The film begins with the crash-landing in New Mexico of a U.S. military satellite, with a deadly organism it has bought back from space. The satellite crashes in the town of Piedmont, whereby the organism is unleashed, killing all but two of the town's sixty-eight inhabitants; only a drunk elderly man and a six month-old infant have survived. Both the survivors and the satellite are taken to a huge underground bio facility in the southern Nevada desert for study by a top-notch scientific team (Arthur Hill; James Olson; Kate Reid; David Wayne). What the team finds out about this new virus, which they code-name Andromeda, could have a potentially catastrophic effect on the entire world's population.

Despite decades of advancement in special effects technology and more elaborate "virus" films like OUTBREAK, THE ANDROMEDA STRAIN still works wonders because a good amount of tension is maintained throughout its 131-minute running time. By using relatively unknown character actors rather than big-name stars, Wise puts equal emphasis on plot and character, making the film move at a good clip.
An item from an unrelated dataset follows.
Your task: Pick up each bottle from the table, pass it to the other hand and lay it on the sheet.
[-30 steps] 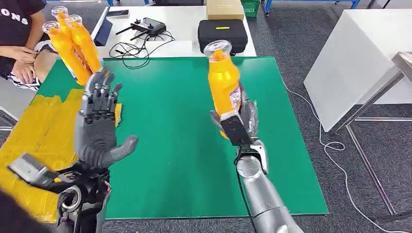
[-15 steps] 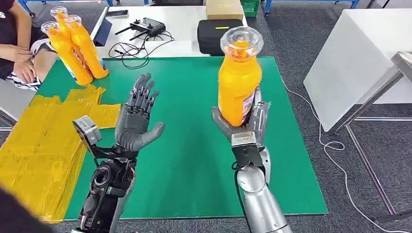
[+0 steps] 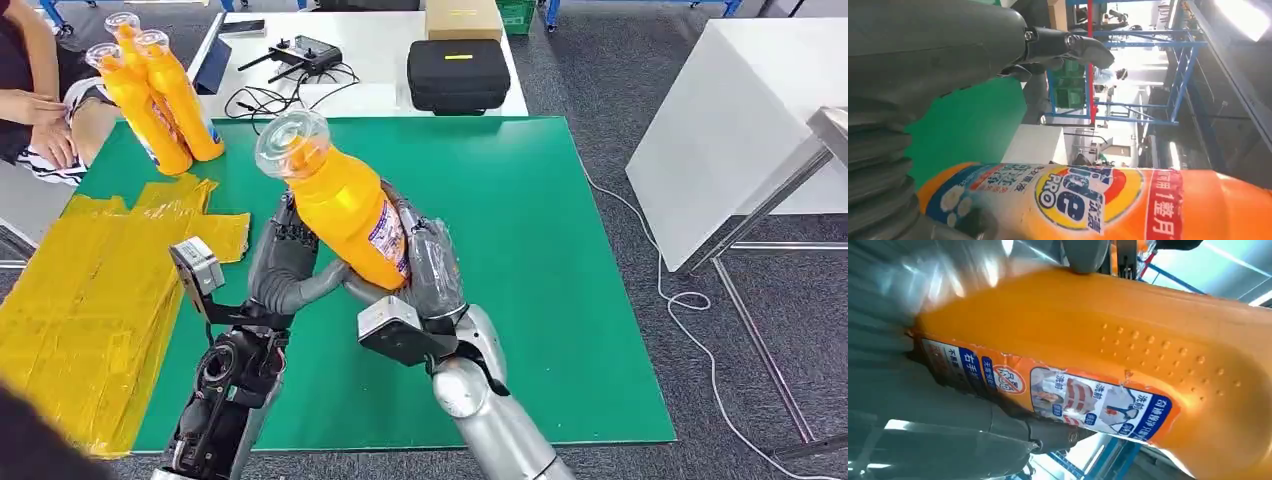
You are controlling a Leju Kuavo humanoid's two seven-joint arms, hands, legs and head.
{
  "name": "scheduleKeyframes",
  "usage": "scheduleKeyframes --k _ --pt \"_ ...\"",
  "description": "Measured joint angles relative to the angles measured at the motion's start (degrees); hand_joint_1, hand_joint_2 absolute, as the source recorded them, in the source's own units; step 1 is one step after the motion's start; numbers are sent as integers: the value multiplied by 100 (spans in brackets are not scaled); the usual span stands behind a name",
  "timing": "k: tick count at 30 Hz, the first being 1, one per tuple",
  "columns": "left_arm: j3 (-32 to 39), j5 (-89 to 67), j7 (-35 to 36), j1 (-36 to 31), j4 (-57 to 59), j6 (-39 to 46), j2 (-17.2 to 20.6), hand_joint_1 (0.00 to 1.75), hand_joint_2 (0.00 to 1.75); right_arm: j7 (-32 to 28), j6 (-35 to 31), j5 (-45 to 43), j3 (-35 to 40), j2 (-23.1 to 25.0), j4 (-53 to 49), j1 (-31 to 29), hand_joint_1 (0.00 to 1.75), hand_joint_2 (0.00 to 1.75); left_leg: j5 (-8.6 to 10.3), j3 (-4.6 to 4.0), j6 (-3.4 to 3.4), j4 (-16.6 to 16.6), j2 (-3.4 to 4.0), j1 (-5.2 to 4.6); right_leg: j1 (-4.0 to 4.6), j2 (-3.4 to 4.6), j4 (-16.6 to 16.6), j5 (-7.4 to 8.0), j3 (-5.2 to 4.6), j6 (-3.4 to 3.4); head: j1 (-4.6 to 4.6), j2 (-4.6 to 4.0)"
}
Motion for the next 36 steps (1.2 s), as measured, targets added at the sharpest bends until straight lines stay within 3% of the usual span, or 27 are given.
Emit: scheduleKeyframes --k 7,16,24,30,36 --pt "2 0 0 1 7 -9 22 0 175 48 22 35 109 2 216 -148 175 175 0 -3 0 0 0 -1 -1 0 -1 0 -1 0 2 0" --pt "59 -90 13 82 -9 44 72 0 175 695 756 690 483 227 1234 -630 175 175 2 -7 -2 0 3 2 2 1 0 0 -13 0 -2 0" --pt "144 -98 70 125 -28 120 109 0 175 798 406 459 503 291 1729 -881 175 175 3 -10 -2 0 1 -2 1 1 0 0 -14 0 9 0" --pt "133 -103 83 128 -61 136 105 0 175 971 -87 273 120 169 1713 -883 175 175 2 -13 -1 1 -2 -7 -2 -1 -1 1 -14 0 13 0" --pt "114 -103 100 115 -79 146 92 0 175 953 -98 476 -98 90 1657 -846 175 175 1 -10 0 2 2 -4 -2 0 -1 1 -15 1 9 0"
The climax of the film, in which the virus escapes its place in the lab and threatens to mutate, is extremely well-handled and suspenseful.
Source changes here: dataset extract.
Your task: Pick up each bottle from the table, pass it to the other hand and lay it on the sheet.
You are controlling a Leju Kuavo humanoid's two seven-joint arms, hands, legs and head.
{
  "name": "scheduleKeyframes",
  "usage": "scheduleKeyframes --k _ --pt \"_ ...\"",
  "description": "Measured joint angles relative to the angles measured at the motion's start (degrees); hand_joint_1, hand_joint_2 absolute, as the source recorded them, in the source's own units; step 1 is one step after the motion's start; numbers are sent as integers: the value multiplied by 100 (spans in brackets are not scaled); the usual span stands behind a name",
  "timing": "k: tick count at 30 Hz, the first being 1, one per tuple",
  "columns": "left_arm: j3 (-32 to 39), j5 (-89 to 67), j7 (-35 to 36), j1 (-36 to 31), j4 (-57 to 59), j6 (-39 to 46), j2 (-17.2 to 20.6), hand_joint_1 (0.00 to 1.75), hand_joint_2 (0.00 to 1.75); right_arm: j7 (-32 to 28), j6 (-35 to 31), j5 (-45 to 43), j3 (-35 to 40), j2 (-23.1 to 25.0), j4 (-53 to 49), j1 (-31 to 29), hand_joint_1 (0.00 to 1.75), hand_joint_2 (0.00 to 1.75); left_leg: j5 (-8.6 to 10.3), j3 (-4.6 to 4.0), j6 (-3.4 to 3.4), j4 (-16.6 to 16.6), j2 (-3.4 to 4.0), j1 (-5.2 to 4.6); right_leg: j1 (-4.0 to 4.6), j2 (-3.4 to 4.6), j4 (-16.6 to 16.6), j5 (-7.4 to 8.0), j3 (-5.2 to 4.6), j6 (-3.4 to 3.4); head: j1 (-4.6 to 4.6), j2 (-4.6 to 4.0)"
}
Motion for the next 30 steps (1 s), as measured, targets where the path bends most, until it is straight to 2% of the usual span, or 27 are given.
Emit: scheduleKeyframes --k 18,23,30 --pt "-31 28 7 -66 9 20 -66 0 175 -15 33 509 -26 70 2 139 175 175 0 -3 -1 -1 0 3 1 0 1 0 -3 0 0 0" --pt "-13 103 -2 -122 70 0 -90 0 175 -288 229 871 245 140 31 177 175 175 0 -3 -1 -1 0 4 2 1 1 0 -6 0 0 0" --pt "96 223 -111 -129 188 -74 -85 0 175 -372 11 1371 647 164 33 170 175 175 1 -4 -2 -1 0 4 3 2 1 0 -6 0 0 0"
With solid special effects by Jamie Shourt, Douglas Trumbull (2001: A SPACE ODYSSEY) and Albert Whitlock (THE BIRDS), along with a futuristic electronic music score by Gil Melle, THE ANDROMEDA STRAIN remains one of the most realistic science fiction movies in recent memory; and given recent headlines about West Nile virus and talk of biological and chemical attacks, it also remains as timely as ever.

Rating: 2 stars
Summary: A great book, but a pretty bad movie..
Review: This Chricton classic was wonderful in it's book form, but I'm sorry to say, is horrible in it's movie form. Maybe it was too complex a subject for it's day, or maybe it got unjustly thrown into the 70's sci-fi mold... who knows.. but to be sure, this film is both boring and unbelievable (in a bad way)! I highly recommend the book (which I read in a day!) but I'd say that the DVD is not worth the time it takes to watch (which is far too much) or the money it takes to buy.

Rating: 4 stars
Summary: FRIGHTENING WHAT IF MOVIE
Review: THE ANDROMEDA STRAIN was the first of Michael Crichton's novels to be successfully screened. It's a tense, suspenseful look at what happens when an unknown virus returns to earth via one of our satellites and quickly decimates the entire population (except 2--a baby and a drunk) of a small town. The movie's focus is on finding out what the virus is and how it can kill so expeditiously.
Robert Wise who gave us THE HAUNTING and THE SOUND OF MUSIC uses some split screen techniques which work well, and keeps the movie dark and suspenseful. Although it has become somewhat dated in its technologies, Wise elicits good performances from the cast, especially Kate Reid, David Wayne and Paula Kelly. Arthur Hill is a little to stiff for my liking, and James Olson overplays some of his scenes.
Still a worthwhile film, and one that will scare the pants off of you in light of where we've come with germ warfare.